● Task item
On every line of the listing, check for "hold"; copy the lines that have it.

● Recorded information

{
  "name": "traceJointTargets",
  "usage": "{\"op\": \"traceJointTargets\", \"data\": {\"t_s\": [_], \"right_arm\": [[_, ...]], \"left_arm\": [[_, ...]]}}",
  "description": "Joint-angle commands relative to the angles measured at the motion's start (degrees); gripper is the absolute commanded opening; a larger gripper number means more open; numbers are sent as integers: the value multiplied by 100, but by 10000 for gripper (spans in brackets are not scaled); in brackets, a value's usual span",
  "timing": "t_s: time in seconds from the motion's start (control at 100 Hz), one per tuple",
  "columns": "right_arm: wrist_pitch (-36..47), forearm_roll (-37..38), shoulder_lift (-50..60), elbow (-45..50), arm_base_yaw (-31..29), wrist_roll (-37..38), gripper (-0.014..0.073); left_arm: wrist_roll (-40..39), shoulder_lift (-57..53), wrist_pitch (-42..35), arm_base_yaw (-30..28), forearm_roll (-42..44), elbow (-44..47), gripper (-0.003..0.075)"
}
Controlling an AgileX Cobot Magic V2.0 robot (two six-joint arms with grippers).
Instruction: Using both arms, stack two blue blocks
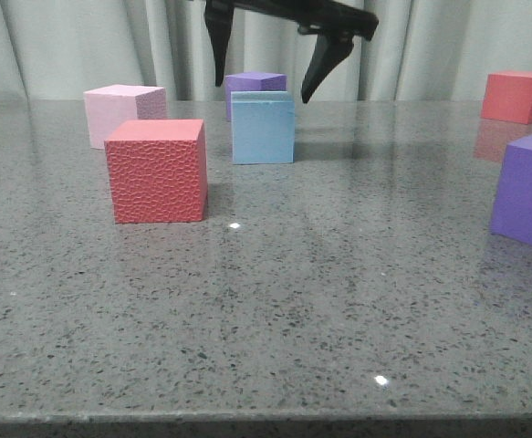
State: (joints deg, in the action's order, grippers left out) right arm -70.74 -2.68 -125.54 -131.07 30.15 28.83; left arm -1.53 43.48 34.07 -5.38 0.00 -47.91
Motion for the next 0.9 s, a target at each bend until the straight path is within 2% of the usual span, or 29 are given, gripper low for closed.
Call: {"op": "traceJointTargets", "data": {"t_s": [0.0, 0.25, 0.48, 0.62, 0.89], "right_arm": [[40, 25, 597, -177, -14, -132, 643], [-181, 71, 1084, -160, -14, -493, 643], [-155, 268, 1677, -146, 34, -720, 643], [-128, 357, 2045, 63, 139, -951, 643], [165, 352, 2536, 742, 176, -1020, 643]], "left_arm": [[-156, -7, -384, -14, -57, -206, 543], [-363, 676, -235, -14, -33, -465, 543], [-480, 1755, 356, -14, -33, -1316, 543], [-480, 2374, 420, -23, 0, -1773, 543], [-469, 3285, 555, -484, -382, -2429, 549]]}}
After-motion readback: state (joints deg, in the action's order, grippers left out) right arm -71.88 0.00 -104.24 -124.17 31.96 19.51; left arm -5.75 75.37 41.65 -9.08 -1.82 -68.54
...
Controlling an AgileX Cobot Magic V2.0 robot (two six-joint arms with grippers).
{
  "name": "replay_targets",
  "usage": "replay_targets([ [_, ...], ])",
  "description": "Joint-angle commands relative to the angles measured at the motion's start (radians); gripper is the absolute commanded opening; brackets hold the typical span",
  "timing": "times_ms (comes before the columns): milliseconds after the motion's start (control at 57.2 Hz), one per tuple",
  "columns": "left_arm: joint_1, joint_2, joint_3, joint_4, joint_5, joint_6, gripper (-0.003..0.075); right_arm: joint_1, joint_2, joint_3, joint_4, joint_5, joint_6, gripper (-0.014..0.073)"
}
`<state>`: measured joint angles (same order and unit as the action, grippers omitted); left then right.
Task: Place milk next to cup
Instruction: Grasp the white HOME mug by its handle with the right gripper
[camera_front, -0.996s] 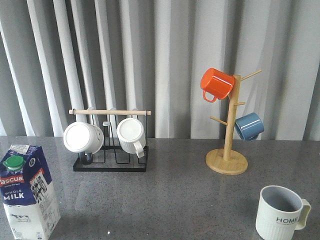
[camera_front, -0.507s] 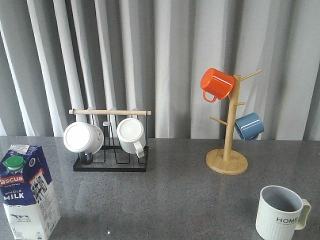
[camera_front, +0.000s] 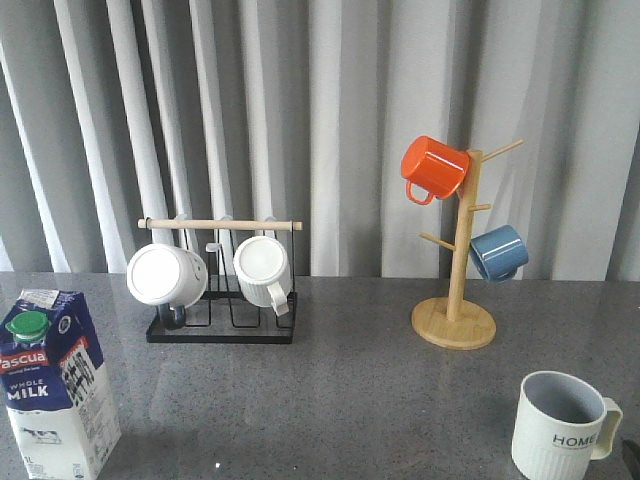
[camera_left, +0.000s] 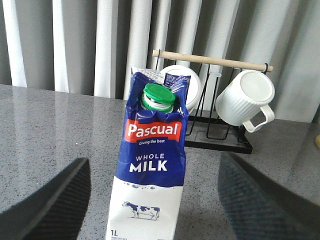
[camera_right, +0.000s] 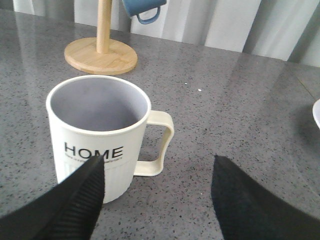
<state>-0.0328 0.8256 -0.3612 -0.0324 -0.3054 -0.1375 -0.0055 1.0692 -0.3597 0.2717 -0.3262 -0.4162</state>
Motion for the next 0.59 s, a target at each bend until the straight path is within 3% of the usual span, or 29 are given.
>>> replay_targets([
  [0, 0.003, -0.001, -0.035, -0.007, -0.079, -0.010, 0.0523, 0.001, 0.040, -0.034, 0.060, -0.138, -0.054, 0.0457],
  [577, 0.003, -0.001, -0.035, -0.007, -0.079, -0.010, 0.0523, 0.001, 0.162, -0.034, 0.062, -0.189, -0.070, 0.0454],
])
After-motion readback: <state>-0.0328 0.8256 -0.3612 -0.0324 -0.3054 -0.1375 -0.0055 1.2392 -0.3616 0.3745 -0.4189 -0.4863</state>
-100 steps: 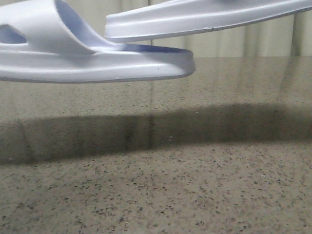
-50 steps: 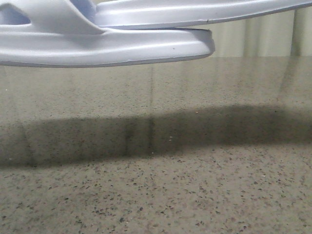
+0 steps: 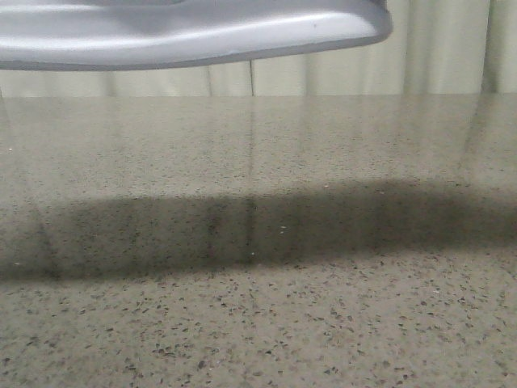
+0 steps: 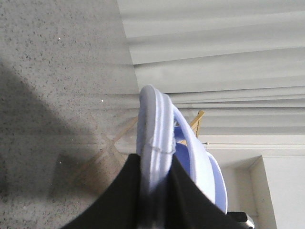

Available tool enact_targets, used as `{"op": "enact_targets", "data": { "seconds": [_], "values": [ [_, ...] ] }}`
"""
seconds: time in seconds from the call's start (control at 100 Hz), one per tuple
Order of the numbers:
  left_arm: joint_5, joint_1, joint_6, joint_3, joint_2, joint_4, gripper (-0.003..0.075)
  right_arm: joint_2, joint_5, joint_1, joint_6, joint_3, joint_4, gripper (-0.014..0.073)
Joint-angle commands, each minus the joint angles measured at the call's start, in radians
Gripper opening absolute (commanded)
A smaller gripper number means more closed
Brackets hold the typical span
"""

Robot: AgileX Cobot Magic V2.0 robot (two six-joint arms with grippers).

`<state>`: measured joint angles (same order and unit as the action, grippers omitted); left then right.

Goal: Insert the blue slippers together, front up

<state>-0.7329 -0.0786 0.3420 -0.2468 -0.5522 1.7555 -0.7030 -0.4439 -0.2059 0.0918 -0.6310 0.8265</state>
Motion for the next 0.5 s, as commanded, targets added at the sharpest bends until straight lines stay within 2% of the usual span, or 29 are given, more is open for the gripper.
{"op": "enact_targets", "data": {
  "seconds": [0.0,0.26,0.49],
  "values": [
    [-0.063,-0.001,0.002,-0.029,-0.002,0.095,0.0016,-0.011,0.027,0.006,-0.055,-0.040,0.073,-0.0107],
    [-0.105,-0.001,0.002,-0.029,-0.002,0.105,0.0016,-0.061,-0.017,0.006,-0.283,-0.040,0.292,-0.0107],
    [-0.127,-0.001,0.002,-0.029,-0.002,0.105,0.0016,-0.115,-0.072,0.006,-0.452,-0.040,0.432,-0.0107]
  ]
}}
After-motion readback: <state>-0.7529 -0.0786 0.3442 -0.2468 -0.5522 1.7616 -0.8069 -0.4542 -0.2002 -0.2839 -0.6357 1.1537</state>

● Output for this exercise
  "description": "Joint-angle commands relative to the angles measured at the motion's start (radians); gripper is the absolute commanded opening; brackets hold the typical span",
Brackets hold the typical span

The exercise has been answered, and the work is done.